Canonical way to handle zero registers?

I looked around the codebase and didn’t see anything that obviously looked like the natural place to turn constant zero immediates into zero-registers (i.e. registers that always return zero when read). Right now we are expanding them in ISelLowering::LowerOperation but that seems too early.

The specific issue I’m hitting is that we have a register that reads as -1 and so when we replace -1 too early with this register, the standard “not” pattern (xor x, -1) will fail to match to “not”.

Thanks,
Sean Silva

Hi Sean,

Have you looked at inheriting from llvm:SelectionDAGISel for your target, invoking runOnMachineFunction to perform
ISEL, then post processing the output by finding the cases where -1 is synthesized then used and replacing the uses
of the synthesized -1 with the register wired to -1?

The MIPS backend takes this approach for dealing with the zero register, see MipSEISelDAGToDAG.cpp for reference.

Thanks,
Simon

Thanks, that sounds like it would work. Was this based on what any other target did? Or do any other targets take this approach?

I just want to make sure that we don’t already have a hook suitable for this. Overriding runOnFunction to run what could be described as just a “late SelectionDAG pass” sounds pretty intrusive. Do you remember other approaches that didn’t work?

– Sean Silva

An obvious approach that doesn't work: just writing a pattern. This
causes assertions, seemingly as some code paths don't like the
introduction of a physical register.

At least AArch64, Lanai, and RISC-V handle the zero register in
TgtDAGToDAGISel::Select. Lanai also has a "-1" register and handles
that case in the same place.

Copying from LanaiDAGToDAGISel::Select:

  EVT VT = Node->getValueType(0);
  switch (Opcode) {
  case ISD::Constant:
    if (VT == MVT::i32) {
      ConstantSDNode *ConstNode = cast<ConstantSDNode>(Node);
      // Materialize zero constants as copies from R0. This allows the coalescer
      // to propagate these into other instructions.
      if (ConstNode->isNullValue()) {
        SDValue New = CurDAG->getCopyFromReg(CurDAG->getEntryNode(),
                                             SDLoc(Node), Lanai::R0, MVT::i32);
        return ReplaceNode(Node, New.getNode());
      }
      // Materialize all ones constants as copies from R1. This allows the
      // coalescer to propagate these into other instructions.
      if (ConstNode->isAllOnesValue()) {
        SDValue New = CurDAG->getCopyFromReg(CurDAG->getEntryNode(),
                                             SDLoc(Node), Lanai::R1, MVT::i32);
        return ReplaceNode(Node, New.getNode());
      }
    }
    break;

Best,

Alex

Hi Sean,

I didn’t implement that particular functionality as it was before my time at MIPS, Akira (+cc) may recall the
specifics why he took that approach.

As far as I can see, the MIPS’ approach pre-dates the AArch64 style approach which is also used by Lanai &
RISCV as Alex highlights, so I believe it was a novel approach. It appears no other targets take this approach
of a late SelectionDAG pass.

Thanks,
Simon

Thanks! That looks like a winning approach.

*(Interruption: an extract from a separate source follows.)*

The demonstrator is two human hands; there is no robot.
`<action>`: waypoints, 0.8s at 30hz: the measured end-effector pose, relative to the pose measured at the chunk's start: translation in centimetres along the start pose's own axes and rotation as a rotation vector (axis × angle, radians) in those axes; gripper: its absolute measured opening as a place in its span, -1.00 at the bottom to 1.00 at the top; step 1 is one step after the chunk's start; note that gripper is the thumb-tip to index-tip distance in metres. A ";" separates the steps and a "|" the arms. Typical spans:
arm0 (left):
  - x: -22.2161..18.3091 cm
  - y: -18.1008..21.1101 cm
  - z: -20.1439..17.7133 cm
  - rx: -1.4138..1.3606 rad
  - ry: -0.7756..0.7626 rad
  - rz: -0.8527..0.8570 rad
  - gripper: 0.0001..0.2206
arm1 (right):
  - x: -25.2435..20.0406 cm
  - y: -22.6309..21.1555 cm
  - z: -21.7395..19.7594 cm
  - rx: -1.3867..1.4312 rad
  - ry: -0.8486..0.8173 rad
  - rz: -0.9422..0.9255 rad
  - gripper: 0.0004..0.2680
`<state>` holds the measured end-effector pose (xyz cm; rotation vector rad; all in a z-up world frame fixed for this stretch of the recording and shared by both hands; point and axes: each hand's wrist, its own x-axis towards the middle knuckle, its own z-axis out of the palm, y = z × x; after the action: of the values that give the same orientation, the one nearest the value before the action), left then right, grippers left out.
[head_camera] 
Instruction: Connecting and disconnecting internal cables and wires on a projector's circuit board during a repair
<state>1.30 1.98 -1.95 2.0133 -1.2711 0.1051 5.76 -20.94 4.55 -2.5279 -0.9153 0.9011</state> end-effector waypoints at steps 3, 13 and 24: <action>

I swear I grepped around for ISD::Constant but for some reason never found this code. I think maybe I was searching for ISD::Constant with setOperationAction, which in hindsight was narrowing down my search to just lowering, which is exactly what I didn’t want! (I was looking for other approaches). I also tried looking in depth at PowerPC but it looks like it doesn’t use this approach either.

– Sean Silva

The function looks for “addiu $dst, $zero, 0” and tries to replace it with $zero. I don’t remember whether there was a reason this had to be done after isel. It seems that you can just do it in DAGToDAGISel::Select.

What’s the reason for trying to handle this in SelectionDAG at all? I would just materialize zero like any other constant, and treat replacing that with the zero register as an immediate folding optimization (e.g. FoldImmediate or another peephole pass)

-Matt

I thought about doing that, but I wasn’t sure I could make it work.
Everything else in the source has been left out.